NEW ORLEANS, La. -- A longtime reporter is one of the victims identified in a fatal plane crash in New Orleans East.
According to WVUE, Nancy Parker was shooting a story in a stunt plane Friday when the plane went down about half a mile south of New Orleans Lakefront Airport.
The pilot was also killed in the crash. He was identifed as Franklin J.P. Augustus, 69, a veteran acrobatic air show pilot and New Orleans-based member of a group that honored the Tuskegee Airmen.
Authorities say that at around 3 p.m. the 1983 Pitts S-2B aircraft was preparing to land when it crashed in an open field.
"Orleans Parish 911 received a call of a potential airplane crash, off the south end of Lakefront Airport," said Collin Arnold, director of the Office of Homeland Security and Emergency Preparedness.
The National Transportation Safety Board said in a statement that the pilot contacted the tower just before the Aerotek Pitts S-2B went down in a field not far from the airport.
"Witnesses reported observing the airplane appeared to have engine problems shortly after take-off," the NTSB statement said. "According to witnesses the airplane then pitched down and struck the ground."
Parker, 53, was a journalist for WVUE FOX 8 for 23 years.

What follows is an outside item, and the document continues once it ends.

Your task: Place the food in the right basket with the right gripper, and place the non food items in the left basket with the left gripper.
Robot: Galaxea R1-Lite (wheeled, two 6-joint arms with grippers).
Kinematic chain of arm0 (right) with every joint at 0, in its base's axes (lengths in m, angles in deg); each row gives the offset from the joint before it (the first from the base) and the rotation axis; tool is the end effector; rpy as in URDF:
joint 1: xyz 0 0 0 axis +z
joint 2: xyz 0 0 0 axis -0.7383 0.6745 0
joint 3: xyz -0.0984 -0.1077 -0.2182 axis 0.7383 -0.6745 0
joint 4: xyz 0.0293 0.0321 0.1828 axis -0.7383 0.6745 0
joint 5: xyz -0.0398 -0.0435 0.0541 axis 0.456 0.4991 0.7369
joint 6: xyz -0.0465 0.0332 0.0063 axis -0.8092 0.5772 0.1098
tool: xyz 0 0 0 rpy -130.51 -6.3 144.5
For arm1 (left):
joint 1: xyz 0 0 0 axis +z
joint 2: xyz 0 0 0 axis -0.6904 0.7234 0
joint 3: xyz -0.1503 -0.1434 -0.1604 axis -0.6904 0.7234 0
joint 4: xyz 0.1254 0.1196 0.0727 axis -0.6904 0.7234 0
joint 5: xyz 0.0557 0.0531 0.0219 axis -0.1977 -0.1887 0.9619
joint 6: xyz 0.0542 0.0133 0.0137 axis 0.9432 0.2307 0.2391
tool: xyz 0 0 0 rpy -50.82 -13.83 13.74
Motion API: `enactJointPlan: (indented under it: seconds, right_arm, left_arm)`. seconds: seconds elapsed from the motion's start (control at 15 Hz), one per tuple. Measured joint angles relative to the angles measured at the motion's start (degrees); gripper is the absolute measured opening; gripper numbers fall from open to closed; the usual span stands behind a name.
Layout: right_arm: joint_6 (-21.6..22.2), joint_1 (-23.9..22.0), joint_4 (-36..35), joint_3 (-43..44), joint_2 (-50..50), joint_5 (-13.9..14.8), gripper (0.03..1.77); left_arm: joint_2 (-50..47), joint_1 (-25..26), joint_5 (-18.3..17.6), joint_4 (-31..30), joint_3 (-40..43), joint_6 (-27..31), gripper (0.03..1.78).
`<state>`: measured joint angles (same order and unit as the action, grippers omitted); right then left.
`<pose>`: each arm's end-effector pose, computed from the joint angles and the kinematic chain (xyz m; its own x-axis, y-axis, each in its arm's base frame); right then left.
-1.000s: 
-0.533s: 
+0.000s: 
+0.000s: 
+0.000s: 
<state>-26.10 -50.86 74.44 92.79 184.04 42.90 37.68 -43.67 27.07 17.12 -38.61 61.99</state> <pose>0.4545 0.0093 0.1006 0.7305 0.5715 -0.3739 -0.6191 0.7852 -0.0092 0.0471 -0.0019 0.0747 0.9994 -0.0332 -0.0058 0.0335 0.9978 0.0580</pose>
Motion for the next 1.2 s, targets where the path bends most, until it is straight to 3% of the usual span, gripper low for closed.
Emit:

She is survived by her husband and three children, twins Piper and Pierce and their oldest son, Parker.
Parker's husband, Glynn "Glen" Boyd, posted a heartbreaking message on Facebook early Saturday that read, "I would trade places with her right now."
"My heart is shattered," said Boyd, a former television news journalist who is a public information officer for the Jefferson Parish Sheriff's Office. "The dearest and most wonderful person in my life is gone.
"She was our road map, our compass, our guiding light."
New Orleans Saints quarterback was one of many who expressed his grief on Twitter, saying his "heart goes out" to Parker's family.
WVUE-TV anchor Lee Zurik announced Parker's death during a break in programming on Friday. Choking back tears, Zurik said his colleague was on the plane "doing what she loved, telling a story."
Augustus performed in air shows and also served as a flight instructor. The aviator, who said he grew up in a poor neighborhood in New Orleans, was a collector of Pitts Special aerobatic planes and had a love for the air show business.
He often visited schools to encourage black students to aspire to become pilots.
"I want to let the young people know that if I can make it, anybody can," he said in newspaper article from several decades ago.
The NTSB is investigating the cause of the crash.